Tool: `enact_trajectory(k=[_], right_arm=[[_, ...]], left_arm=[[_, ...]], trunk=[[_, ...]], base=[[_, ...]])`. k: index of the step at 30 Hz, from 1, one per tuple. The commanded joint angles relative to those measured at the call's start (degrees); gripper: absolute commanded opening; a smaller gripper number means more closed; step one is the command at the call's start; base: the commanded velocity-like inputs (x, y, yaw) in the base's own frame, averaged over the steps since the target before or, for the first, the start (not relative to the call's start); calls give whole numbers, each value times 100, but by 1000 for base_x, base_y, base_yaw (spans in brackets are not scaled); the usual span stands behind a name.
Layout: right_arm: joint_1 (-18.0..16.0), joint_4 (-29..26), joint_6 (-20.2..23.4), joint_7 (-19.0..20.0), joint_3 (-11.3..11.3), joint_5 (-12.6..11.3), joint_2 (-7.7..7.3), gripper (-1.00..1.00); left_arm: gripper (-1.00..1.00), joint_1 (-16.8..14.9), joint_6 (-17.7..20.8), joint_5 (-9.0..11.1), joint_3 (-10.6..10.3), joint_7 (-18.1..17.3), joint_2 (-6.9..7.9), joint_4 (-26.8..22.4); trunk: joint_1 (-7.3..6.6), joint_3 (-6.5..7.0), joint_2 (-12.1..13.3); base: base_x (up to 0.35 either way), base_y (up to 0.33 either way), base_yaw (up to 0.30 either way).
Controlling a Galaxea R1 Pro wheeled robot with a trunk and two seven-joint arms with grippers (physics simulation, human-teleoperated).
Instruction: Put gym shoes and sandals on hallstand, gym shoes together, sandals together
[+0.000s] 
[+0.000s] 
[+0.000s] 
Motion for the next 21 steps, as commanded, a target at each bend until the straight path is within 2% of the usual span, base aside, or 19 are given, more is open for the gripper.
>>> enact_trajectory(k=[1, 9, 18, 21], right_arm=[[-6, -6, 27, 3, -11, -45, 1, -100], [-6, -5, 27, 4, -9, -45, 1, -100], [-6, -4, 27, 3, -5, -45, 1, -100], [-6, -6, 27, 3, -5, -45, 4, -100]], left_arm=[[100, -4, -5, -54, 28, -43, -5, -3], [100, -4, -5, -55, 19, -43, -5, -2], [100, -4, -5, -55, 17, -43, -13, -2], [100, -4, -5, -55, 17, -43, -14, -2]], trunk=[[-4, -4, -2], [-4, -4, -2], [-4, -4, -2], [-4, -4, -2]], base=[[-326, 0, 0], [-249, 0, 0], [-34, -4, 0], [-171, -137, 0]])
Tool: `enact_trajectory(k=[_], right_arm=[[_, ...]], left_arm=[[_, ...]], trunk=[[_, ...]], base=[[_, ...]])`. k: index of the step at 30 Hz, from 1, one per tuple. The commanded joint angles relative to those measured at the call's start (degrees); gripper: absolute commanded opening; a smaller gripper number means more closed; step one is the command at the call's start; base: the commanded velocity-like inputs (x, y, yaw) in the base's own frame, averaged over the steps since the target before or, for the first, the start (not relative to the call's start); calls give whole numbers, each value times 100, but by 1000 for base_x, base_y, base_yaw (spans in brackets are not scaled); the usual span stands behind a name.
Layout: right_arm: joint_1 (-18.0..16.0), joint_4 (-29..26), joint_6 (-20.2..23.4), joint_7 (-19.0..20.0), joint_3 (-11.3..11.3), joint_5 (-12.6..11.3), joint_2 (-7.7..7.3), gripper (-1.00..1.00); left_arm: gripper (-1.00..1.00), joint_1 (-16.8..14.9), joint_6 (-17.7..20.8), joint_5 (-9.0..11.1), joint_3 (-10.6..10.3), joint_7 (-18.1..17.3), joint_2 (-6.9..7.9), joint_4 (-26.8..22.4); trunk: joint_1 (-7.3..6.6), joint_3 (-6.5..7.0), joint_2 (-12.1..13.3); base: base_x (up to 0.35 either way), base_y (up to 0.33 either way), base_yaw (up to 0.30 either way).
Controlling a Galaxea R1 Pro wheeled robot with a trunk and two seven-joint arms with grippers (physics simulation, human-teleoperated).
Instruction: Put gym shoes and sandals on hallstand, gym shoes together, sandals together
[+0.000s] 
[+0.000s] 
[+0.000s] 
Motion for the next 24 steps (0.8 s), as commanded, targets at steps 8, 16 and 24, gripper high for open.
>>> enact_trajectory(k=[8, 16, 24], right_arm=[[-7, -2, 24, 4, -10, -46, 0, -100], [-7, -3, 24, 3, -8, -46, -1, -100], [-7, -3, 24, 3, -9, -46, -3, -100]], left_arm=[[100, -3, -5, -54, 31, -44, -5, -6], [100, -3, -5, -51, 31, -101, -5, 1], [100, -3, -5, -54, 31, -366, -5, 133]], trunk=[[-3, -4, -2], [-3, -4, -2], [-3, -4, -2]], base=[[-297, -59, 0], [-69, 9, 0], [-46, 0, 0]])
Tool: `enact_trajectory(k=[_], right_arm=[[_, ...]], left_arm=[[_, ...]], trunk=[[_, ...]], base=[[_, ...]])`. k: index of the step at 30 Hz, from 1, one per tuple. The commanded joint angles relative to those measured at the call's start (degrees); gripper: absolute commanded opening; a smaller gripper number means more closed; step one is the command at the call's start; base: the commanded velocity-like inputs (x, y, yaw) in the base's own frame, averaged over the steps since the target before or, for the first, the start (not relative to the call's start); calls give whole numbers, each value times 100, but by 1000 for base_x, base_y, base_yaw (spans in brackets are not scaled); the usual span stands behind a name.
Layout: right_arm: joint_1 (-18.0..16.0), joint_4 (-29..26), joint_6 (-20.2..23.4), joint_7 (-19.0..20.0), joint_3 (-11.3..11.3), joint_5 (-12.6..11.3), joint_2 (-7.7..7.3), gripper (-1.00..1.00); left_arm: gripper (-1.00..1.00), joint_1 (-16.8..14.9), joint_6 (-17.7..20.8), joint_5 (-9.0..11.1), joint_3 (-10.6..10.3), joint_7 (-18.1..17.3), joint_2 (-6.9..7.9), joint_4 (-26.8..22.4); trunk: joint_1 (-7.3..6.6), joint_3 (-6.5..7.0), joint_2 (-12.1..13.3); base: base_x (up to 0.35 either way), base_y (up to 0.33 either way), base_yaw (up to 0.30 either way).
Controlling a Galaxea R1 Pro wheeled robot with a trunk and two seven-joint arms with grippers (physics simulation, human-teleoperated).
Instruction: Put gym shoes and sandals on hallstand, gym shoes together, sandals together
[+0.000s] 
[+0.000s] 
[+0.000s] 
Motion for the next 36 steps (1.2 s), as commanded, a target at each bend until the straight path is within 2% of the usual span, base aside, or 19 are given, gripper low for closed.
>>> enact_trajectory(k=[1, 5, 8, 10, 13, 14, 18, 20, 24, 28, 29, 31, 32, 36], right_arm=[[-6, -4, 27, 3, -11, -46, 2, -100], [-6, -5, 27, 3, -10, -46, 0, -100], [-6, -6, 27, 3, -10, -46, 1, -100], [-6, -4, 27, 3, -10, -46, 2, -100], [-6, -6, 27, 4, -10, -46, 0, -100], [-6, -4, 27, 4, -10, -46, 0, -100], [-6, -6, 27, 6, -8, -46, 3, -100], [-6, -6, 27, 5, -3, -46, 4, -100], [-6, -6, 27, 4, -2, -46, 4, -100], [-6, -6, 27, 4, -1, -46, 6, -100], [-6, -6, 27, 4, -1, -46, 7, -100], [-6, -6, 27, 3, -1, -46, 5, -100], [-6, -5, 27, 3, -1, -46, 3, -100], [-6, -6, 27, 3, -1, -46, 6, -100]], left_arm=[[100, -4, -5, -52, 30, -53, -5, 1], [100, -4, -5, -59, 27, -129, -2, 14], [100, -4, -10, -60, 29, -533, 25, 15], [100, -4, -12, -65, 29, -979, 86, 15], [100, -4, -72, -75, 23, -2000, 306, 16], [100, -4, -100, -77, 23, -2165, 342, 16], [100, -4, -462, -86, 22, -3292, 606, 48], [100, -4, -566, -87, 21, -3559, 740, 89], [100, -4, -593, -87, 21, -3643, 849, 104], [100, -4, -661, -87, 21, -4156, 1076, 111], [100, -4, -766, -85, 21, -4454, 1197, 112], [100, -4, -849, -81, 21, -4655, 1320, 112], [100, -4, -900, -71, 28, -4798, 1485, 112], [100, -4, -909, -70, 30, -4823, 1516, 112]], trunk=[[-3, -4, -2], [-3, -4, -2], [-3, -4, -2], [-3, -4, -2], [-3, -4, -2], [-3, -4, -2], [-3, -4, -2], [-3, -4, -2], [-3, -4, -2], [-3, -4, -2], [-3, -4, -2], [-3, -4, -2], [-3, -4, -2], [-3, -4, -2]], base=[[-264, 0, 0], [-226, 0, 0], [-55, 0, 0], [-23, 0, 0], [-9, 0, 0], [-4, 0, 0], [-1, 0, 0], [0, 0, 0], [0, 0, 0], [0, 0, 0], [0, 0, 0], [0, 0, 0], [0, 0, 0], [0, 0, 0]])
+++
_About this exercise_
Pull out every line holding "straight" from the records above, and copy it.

_Your response_
Motion for the next 21 steps, as commanded, a target at each bend until the straight path is within 2% of the usual span, base aside, or 19 are given, more is open for the gripper.
Motion for the next 36 steps (1.2 s), as commanded, a target at each bend until the straight path is within 2% of the usual span, base aside, or 19 are given, gripper low for closed.

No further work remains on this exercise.